The last command shows the user’s jobs in the hpc queue, which is the queue we use for the summer school. mq list and qstat hpc give some of the same information.

Choosing the number of processes¶

GPAW parallelizes most efficiently over k-points, so it is a good idea to make the number of processes a divisor of the number of irreducible k-points. If you have 12 irreducible k-points, the calculation parallelizes well on 2, 3, 4, 6 or 12 processes.

If you have very few irreducible k-points you may need to have more processes than k-points; in these cases GPAW choose other parallelization strategies. In this case, it is an advantage to make the number of processes a multiple of the number of irreducible k-points.

Dry run: Let GPAW help you choosing¶

If you run your script with the command:

$ gpaw python --dry-run=1 myscript.py

then your script will execute until the first GPAW calculation.

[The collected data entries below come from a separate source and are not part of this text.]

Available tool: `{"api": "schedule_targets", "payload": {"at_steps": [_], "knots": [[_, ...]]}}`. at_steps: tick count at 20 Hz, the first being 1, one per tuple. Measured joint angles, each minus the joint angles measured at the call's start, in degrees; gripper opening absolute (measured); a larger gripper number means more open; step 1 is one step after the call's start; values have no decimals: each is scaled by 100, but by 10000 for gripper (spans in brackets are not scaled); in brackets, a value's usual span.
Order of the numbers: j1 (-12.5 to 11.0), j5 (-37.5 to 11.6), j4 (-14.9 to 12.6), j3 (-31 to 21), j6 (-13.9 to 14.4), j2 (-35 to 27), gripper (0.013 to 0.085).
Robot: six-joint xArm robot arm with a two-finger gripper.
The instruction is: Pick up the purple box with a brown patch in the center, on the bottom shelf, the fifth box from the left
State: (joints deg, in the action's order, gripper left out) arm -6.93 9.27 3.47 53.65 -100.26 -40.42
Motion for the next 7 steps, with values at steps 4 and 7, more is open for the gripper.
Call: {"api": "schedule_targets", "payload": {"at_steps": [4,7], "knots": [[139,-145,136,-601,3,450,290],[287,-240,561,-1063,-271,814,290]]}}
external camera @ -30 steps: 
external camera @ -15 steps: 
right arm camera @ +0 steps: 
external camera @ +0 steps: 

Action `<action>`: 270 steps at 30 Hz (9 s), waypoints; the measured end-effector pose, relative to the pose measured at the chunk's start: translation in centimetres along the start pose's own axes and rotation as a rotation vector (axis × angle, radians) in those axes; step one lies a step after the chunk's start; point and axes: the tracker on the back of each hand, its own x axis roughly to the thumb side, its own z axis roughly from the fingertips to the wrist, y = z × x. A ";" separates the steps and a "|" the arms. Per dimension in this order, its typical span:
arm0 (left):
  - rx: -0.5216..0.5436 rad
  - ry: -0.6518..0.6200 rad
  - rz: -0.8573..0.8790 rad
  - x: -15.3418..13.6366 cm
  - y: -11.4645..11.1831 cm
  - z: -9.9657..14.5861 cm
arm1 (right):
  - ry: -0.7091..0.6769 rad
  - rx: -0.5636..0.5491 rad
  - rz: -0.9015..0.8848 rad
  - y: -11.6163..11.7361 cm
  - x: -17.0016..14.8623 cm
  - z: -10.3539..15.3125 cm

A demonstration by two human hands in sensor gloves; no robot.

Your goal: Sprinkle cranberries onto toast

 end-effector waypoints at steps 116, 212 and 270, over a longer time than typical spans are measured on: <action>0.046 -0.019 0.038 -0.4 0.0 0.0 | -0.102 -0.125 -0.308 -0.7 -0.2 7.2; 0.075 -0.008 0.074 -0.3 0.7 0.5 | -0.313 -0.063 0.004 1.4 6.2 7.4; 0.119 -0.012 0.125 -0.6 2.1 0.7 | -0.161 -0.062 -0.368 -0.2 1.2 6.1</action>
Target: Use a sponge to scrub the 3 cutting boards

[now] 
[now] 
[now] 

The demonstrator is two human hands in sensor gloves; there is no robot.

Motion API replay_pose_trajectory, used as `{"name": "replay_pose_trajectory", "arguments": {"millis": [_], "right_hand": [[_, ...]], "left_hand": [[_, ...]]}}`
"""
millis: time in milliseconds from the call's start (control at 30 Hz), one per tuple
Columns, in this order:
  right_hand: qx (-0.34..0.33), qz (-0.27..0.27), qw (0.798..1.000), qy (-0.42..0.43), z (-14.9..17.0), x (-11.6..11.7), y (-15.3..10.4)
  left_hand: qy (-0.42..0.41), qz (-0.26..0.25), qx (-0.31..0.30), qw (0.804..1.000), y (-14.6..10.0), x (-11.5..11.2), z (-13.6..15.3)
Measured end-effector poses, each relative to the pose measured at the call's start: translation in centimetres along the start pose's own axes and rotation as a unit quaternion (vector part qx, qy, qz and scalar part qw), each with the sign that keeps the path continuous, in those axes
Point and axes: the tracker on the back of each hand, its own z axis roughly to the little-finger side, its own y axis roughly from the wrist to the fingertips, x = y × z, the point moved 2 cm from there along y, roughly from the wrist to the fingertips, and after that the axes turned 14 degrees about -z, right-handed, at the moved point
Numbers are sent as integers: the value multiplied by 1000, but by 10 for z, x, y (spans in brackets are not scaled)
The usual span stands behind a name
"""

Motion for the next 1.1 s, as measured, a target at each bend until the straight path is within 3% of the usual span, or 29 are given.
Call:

That calculation will print information into the .txt file, and then stop. In the file, you can see the number of irreducible k-points and use it to select your parallelization strategy.

Once you have decided how many processes you want, run another dry-run to check how GPAW will parallelize:

$ gpaw python --dry-run=PROCESSES myscript.py

where PROCESSES is the number of processes you want to use. In this case, gpaw will print how it will parallelize the calculation when running for real.